_Supplied data_:
● ● ● ● ●
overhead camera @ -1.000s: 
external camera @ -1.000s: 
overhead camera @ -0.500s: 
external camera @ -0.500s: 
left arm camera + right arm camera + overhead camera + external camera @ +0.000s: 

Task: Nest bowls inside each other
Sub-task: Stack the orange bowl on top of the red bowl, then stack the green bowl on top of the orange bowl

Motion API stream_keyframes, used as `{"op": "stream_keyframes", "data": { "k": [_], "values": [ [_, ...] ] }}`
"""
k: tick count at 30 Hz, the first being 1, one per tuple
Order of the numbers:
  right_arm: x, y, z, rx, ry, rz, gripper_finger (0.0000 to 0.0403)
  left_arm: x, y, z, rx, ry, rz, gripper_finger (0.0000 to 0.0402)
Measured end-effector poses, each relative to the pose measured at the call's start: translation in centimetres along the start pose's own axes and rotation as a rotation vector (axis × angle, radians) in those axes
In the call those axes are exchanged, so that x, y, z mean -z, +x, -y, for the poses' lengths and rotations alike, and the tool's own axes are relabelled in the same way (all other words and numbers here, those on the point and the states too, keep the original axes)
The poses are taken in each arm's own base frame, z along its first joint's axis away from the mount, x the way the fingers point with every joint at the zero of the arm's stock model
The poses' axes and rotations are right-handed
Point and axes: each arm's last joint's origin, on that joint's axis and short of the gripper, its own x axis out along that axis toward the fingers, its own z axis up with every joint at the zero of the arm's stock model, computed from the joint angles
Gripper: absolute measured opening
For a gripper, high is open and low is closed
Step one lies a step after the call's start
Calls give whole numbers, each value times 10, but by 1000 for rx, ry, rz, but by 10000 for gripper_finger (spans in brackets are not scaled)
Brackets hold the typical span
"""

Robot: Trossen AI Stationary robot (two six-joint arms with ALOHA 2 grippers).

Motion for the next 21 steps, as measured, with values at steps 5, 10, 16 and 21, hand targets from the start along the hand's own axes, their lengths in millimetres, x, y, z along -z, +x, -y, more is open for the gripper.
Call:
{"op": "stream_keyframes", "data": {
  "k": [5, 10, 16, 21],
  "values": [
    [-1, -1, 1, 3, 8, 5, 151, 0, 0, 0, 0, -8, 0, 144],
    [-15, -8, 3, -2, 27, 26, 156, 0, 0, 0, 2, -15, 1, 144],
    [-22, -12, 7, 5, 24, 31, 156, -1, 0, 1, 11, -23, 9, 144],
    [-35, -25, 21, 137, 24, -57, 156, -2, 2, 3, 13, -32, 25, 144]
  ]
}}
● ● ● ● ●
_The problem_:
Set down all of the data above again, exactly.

_Your solution_:
overhead camera @ -1.000s: 
external camera @ -1.000s: 
overhead camera @ -0.500s: 
external camera @ -0.500s: 
left arm camera + right arm camera + overhead camera + external camera @ +0.000s: 

Task: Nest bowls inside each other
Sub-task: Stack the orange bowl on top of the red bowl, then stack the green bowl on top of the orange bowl

Motion API stream_keyframes, used as `{"op": "stream_keyframes", "data": { "k": [_], "values": [ [_, ...] ] }}`
"""
k: tick count at 30 Hz, the first being 1, one per tuple
Order of the numbers:
  right_arm: x, y, z, rx, ry, rz, gripper_finger (0.0000 to 0.0403)
  left_arm: x, y, z, rx, ry, rz, gripper_finger (0.0000 to 0.0402)
Measured end-effector poses, each relative to the pose measured at the call's start: translation in centimetres along the start pose's own axes and rotation as a rotation vector (axis × angle, radians) in those axes
In the call those axes are exchanged, so that x, y, z mean -z, +x, -y, for the poses' lengths and rotations alike, and the tool's own axes are relabelled in the same way (all other words and numbers here, those on the point and the states too, keep the original axes)
The poses are taken in each arm's own base frame, z along its first joint's axis away from the mount, x the way the fingers point with every joint at the zero of the arm's stock model
The poses' axes and rotations are right-handed
Point and axes: each arm's last joint's origin, on that joint's axis and short of the gripper, its own x axis out along that axis toward the fingers, its own z axis up with every joint at the zero of the arm's stock model, computed from the joint angles
Gripper: absolute measured opening
For a gripper, high is open and low is closed
Step one lies a step after the call's start
Calls give whole numbers, each value times 10, but by 1000 for rx, ry, rz, but by 10000 for gripper_finger (spans in brackets are not scaled)
Brackets hold the typical span
"""

Robot: Trossen AI Stationary robot (two six-joint arms with ALOHA 2 grippers).

Motion for the next 21 steps, as measured, with values at steps 5, 10, 16 and 21, hand targets from the start along the hand's own axes, their lengths in millimetres, x, y, z along -z, +x, -y, more is open for the gripper.
Call:
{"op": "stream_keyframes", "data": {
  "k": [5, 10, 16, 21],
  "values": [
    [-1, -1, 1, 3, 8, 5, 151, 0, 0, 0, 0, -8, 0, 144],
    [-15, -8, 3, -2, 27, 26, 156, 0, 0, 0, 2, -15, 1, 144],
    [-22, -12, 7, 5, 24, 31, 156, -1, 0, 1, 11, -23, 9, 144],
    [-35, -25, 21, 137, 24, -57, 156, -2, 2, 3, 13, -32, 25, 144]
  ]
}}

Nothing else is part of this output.